There are a number of campsites to choose from, but the best are the ones closest to the beach, as they are shaded by large stands of milkwood trees that provide protection from the heat in summer. They also have a more isolated atmosphere than the rest of the campsite.
From these campsites, you can easily access the gates to the beach (you get given keys to these). This beach by the Palmiet River Mouth and Lagoon is smaller and more isolated than the main Kleinmond Beach on the other side of the town. Watching the sunrise from here in the morning is truly spectacular and at night, I have even been lucky enough to see bioluminescence in the water.
Kogelberg Biosphere Reserve
The access road to the Kogelberg Biosphere Reserve mentioned above leads to the reception building for the Reserve in general, as well as the Oudebosch Eco-cottages which are located close by.
There is a network of hiking trails in the reserve, with one of the most popular being the Palmiet River Trail. This trail is fairly easy hiking over largely flat terrain that overlooks the river, flanked by high mountains on both sides. There are a number of great swimming spots over the course of the hike and plenty of opportunities to spot a wide range of plant and animal species.
Other hikes in the reserve include the Highlands Overnight Trail, the Kogelberg Trail and the Perdeberg Trail.
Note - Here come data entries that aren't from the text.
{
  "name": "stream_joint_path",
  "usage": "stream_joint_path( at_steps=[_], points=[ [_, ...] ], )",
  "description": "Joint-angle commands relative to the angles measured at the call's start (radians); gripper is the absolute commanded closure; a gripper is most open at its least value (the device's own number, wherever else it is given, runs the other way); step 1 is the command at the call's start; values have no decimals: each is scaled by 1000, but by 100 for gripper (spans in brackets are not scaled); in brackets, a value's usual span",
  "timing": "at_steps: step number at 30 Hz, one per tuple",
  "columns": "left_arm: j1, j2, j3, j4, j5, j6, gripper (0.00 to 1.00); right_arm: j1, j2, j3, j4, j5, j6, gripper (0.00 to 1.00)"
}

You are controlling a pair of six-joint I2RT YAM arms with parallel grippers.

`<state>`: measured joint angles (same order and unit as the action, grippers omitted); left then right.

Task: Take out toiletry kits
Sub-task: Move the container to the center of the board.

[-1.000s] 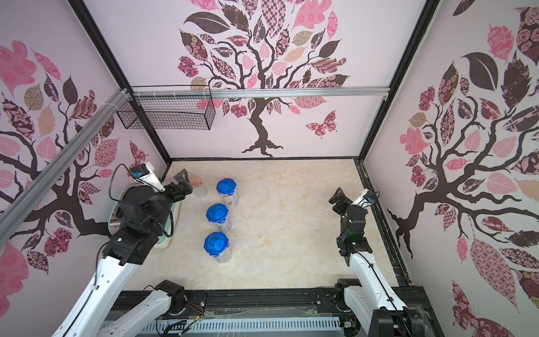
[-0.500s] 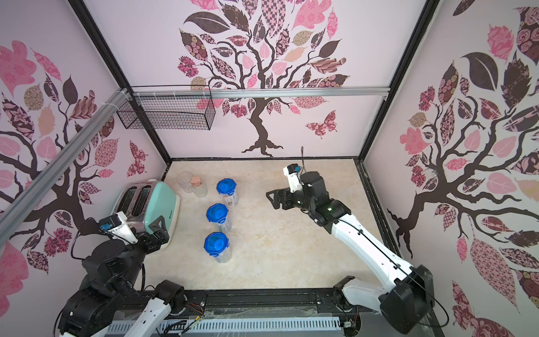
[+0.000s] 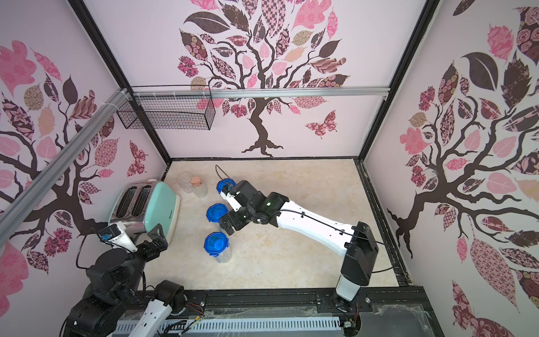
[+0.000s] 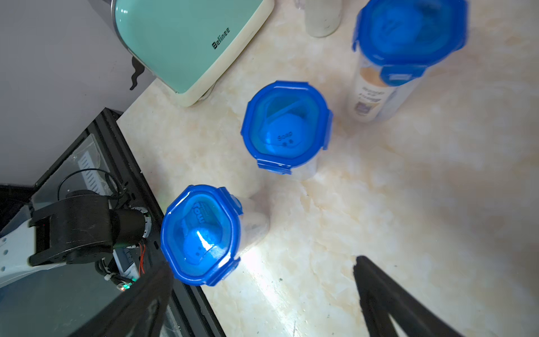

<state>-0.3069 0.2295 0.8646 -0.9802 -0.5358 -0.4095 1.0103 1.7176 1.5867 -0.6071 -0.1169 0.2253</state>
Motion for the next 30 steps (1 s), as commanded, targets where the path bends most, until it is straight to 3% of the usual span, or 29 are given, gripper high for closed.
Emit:
stream_joint_path(
  at_steps=[1, 6, 23, 30],
  points=[
    [5, -9, -2, 19, 20, 17, 2, 32, 64, 77, -107, 54, 25, 0],
    [5, -53, -6, 23, 20, 17, 2, 57, 112, 131, -124, 17, 54, 0],
    [5, -61, -9, 14, -6, 6, 2, 155, 307, 344, -235, 136, 80, 0],
    [5, -61, -9, 14, -8, 3, 2, 181, 330, 361, -240, 143, 80, 0]
  ],
)
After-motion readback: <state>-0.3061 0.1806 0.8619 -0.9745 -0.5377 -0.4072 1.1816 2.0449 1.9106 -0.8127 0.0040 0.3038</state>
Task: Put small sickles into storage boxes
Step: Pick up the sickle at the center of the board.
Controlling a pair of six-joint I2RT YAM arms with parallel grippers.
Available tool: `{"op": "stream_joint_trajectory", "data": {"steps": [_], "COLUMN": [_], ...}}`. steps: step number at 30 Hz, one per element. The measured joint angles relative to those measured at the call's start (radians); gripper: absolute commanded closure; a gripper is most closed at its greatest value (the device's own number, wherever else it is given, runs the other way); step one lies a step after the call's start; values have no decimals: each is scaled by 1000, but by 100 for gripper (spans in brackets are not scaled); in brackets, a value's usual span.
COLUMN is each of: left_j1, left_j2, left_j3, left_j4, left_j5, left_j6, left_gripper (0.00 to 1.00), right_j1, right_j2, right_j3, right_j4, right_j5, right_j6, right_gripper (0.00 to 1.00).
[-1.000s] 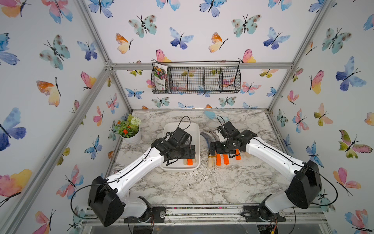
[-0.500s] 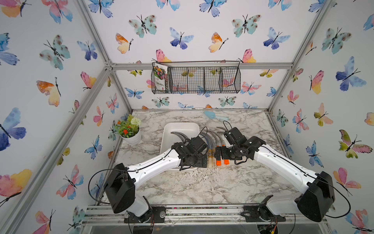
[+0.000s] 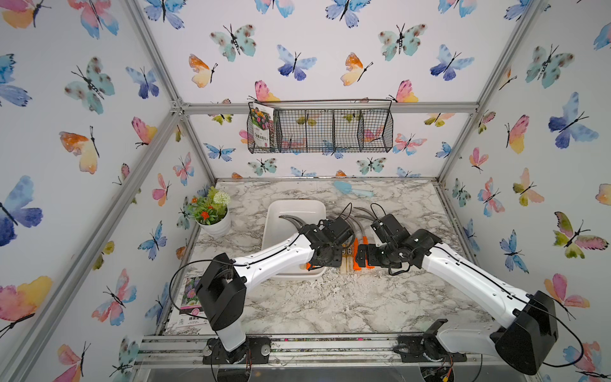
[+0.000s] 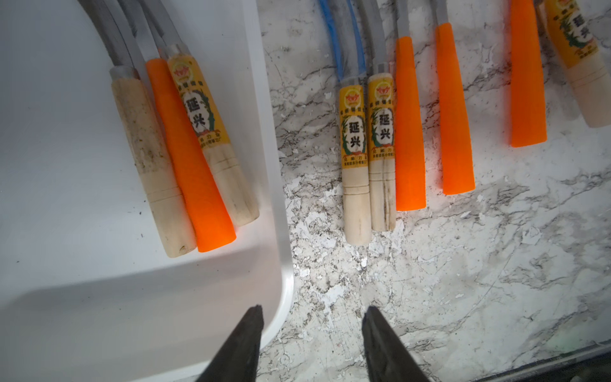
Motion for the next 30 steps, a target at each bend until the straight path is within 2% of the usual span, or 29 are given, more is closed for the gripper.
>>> {"op": "stream_joint_trajectory", "data": {"steps": [18,30], "left_j1": [0,11], "left_j2": [215,352], "left_j3": [168,196], "left_j4": [-23,11], "left_j5": [26,91], "left_j6": [66,92], "left_gripper": [54,57], "right_j1": [0,0], "right_j2": [-167,-239], "right_j3": [-101,-110], "right_j4": [-2,-26], "right_j5": [42,84], "right_j6": [90,130], "right_gripper": [2,2]}}
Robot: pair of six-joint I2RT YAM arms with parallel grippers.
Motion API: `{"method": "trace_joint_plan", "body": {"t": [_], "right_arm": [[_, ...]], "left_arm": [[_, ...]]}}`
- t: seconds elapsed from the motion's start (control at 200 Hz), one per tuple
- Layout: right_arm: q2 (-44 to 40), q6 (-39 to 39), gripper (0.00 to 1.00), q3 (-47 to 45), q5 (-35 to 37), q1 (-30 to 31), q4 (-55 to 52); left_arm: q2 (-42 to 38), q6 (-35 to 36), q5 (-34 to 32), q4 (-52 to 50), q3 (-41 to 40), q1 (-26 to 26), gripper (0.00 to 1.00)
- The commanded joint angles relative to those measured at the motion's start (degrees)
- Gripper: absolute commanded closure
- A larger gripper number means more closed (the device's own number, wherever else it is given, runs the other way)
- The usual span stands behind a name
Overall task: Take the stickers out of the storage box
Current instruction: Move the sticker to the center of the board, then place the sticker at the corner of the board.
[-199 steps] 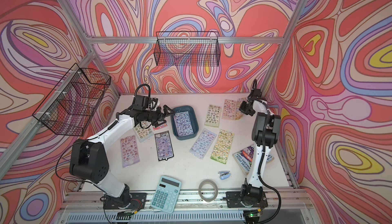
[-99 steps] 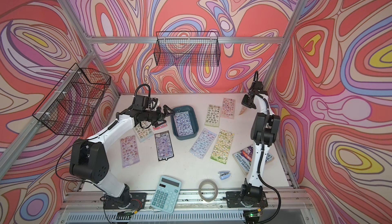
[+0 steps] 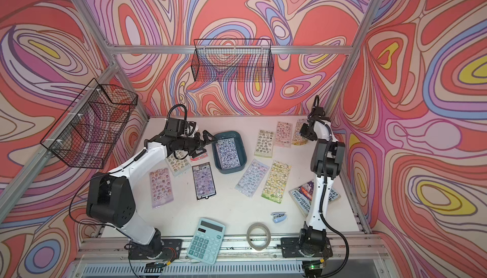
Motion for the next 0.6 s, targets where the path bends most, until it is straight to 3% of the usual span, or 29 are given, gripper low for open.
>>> {"method": "trace_joint_plan", "body": {"t": [0.0,0.055,0.085,0.11,0.245,0.431,0.486,0.596], "right_arm": [[-1.7,0.2,0.61,0.0,3.3,-0.3,-0.4],[-2.5,0.5,0.57,0.1,4.5,-0.3,-0.5],[-3.1,0.6,0.45,0.2,4.7,-0.4,-0.6],[-3.5,0.6,0.42,0.3,4.6,-0.3,-0.7],[-7.2,1.7,0.4,-1.0,5.9,-0.3,-0.5],[-17.6,4.3,0.41,-10.7,6.0,0.4,4.7],[-20.8,4.5,0.43,-14.0,5.3,1.9,6.1],[-26.9,2.4,0.46,-21.9,8.2,9.9,9.6]], "left_arm": [[1.0,-0.5,-0.7,-0.5,0.3,0.1,0.0],[1.1,-0.5,-0.7,-0.5,0.4,0.1,0.0],[1.0,-0.5,-0.6,-0.4,0.4,0.1,0.0],[1.0,-0.5,-0.6,-0.3,0.4,0.0,0.0],[0.4,-0.2,-1.0,-0.6,0.4,0.1,0.0],[-1.0,2.0,-4.2,-3.8,0.0,0.1,0.0],[-1.2,3.0,-5.6,-5.2,-0.3,0.1,0.0],[-0.1,4.1,-5.5,-7.1,-0.7,0.0,0.1]]}}
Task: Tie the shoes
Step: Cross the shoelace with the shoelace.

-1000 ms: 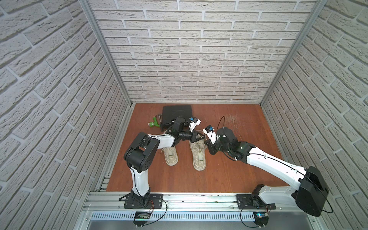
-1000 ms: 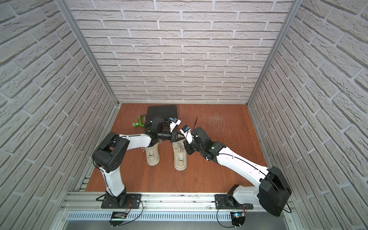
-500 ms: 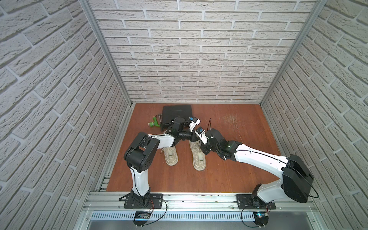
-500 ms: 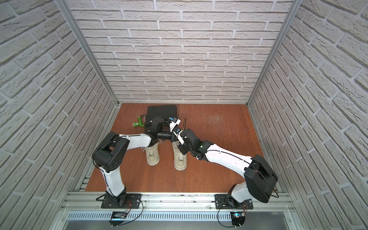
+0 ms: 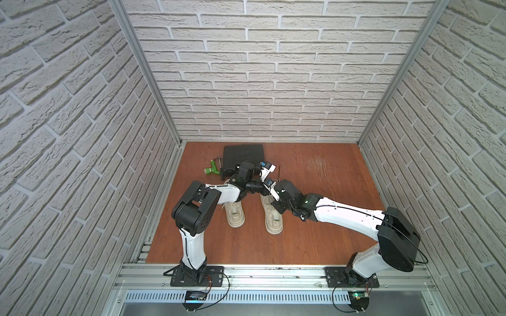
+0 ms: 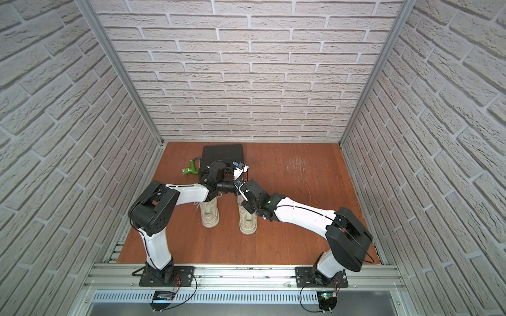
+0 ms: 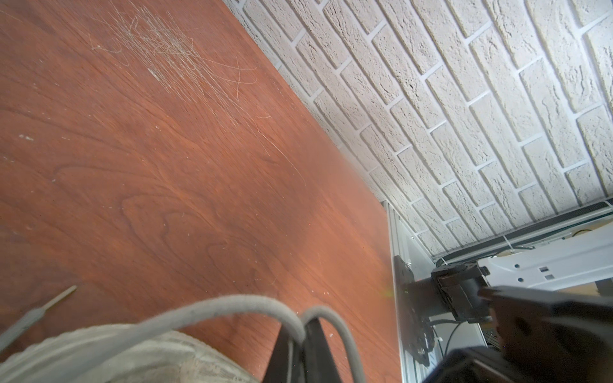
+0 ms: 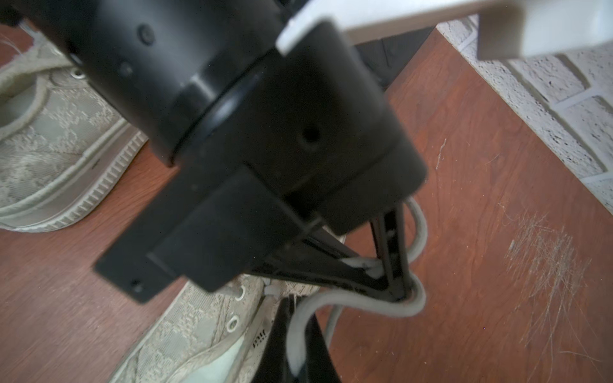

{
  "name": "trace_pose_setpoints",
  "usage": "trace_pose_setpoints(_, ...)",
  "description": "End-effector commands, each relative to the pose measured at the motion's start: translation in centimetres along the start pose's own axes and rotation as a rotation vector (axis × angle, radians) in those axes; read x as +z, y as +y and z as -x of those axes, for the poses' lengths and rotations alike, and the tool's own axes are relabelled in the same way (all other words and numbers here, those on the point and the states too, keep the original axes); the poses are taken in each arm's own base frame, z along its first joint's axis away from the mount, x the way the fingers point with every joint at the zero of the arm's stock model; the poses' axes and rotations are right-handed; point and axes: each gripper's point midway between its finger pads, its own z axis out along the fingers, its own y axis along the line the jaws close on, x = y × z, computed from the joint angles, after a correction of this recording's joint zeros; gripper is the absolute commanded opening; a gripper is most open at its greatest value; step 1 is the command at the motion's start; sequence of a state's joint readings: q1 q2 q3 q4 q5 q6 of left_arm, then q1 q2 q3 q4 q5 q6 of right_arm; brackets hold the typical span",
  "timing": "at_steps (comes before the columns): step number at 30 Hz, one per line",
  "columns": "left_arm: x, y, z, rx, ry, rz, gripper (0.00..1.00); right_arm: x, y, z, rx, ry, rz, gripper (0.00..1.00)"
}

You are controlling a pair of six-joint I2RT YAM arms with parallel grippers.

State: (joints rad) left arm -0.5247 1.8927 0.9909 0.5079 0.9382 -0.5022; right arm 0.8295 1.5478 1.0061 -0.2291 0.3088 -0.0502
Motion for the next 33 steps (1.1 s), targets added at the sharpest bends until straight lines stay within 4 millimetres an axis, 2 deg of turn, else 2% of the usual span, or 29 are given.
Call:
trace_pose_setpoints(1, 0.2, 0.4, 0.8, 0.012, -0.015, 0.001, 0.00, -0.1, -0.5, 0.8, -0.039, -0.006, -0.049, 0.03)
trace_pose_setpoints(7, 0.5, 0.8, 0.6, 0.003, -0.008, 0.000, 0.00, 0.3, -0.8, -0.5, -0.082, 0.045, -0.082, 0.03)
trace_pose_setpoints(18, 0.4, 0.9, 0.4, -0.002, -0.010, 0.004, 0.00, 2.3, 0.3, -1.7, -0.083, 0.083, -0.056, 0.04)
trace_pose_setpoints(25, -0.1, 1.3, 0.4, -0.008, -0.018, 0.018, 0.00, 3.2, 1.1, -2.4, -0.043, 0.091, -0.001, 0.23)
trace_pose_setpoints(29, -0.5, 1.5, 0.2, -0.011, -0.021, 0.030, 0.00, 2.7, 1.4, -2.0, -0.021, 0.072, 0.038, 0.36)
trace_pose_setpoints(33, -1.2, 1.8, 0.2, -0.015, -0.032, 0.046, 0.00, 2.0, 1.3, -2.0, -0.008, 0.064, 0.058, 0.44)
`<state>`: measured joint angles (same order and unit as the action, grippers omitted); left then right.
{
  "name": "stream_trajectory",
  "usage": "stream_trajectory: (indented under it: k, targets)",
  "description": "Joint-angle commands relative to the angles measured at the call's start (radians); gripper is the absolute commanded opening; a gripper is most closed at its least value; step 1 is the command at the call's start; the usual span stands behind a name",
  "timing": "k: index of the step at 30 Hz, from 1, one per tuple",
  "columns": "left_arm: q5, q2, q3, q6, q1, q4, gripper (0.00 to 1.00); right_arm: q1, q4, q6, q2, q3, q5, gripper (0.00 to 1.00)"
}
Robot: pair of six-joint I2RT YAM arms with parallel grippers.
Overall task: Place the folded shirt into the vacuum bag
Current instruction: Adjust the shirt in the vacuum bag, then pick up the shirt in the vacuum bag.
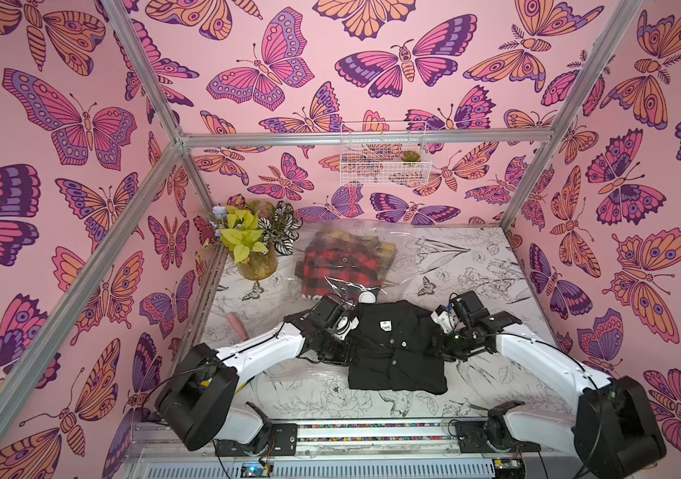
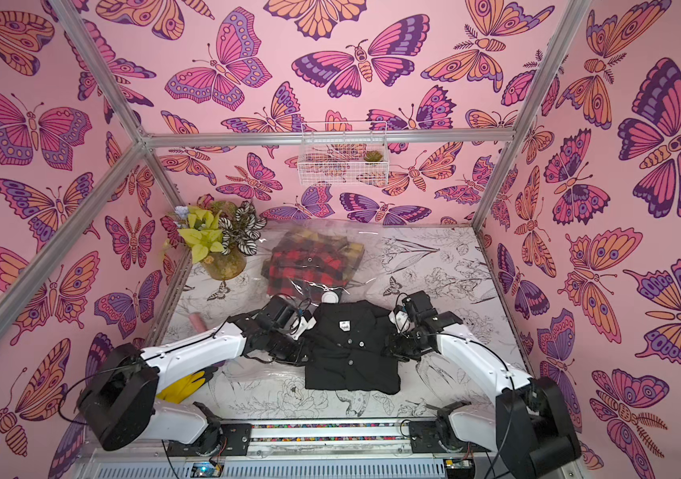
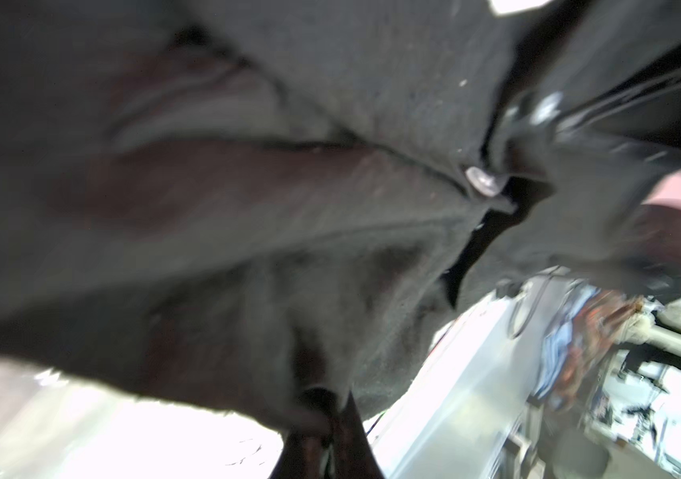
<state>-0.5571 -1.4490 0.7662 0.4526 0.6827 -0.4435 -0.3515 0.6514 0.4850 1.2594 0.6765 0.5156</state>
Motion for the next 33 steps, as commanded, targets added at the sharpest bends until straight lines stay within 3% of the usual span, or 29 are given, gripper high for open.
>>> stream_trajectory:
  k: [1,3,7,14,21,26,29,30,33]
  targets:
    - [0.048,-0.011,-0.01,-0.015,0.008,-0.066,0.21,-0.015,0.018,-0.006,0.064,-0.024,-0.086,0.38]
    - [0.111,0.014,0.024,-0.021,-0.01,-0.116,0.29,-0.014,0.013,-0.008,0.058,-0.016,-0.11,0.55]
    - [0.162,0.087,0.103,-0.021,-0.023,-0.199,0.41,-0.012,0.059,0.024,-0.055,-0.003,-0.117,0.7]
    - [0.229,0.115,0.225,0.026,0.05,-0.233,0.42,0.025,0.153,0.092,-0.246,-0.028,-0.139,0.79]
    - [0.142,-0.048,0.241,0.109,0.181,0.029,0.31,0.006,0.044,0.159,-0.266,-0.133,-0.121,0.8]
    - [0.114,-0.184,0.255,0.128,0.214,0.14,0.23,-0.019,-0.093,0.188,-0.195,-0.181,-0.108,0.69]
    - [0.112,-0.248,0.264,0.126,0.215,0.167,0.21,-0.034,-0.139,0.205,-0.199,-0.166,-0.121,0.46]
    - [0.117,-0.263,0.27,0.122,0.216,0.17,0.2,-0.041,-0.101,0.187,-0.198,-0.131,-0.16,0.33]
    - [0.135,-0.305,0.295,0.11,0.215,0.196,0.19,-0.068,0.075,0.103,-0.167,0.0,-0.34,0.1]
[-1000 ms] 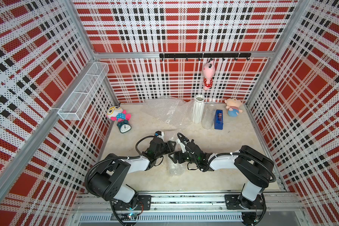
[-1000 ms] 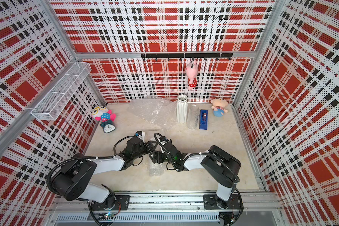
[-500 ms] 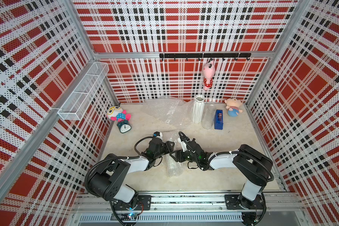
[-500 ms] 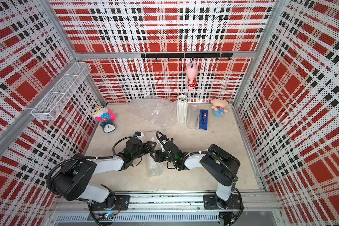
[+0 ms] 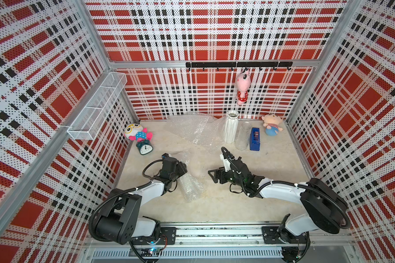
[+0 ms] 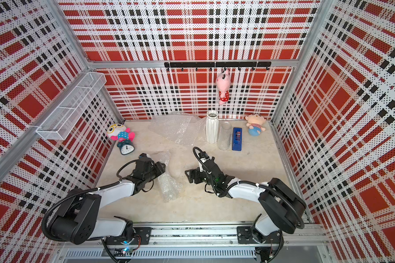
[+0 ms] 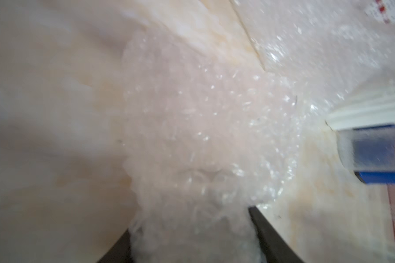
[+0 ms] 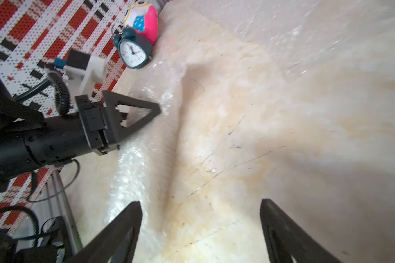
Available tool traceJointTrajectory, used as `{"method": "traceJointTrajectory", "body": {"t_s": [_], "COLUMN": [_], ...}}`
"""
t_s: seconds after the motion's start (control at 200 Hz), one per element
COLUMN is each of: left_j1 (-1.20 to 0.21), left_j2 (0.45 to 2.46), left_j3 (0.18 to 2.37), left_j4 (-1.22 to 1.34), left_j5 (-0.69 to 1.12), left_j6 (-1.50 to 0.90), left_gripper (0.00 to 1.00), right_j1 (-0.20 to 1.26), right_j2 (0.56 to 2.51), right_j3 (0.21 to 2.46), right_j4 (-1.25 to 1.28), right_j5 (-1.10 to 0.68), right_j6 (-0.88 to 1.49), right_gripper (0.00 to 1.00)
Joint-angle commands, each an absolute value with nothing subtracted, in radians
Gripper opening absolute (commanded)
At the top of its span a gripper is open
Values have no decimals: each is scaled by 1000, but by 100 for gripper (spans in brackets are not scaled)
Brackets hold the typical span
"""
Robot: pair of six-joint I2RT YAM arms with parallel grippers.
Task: Wrap vases in bubble wrap
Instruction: Place the wrapped vase at the center of the board.
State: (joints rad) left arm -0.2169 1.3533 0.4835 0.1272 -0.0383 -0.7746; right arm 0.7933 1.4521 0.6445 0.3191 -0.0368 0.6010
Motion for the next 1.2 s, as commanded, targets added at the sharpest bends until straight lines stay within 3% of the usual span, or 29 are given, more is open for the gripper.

All of these trails require permits to hike, so booking beforehand is essential. Along with its incredible scenery, Kogelberg has perhaps the highest number and diversity of plant species per square metre found anywhere in the world.
Almost 2000 species have been recorded in the reserve, roughly 80 of which are found nowhere else. Add into the mix a range of bird species like Cape sugarbirds and Cape Rockjumpers and other animals from Cape leopards to rock agama lizards and this small reserve is one of the most biodiverse areas on the African Continent.
A dream road trip for nature lovers
It’s a mere 20-minute drive from Rooiels to Kleinmond and along that 24-kilometre section of road are many opportunities to experience some of the most extraordinary biodiversity in South Africa.
While there may no longer be lions or elephants roaming these coastal plains or foothills anymore, the nature reserves here do protect some of Africa’s most endangered plants and animals. Whether you’re a birdwatcher, an avid hiker or just looking for a weekend break from the city, this section of coastline checks all the boxes.
There are affordable places to stay, varying from comfortable self-catering cottages to rustic campsites, beautiful beaches, and epic hiking trails. The natural areas that surround the towns here, much of which is protected by CapeNature, really are some of the best-kept secrets in this country and it’s all barely an hour’s drive from the bustling centre of Cape Town.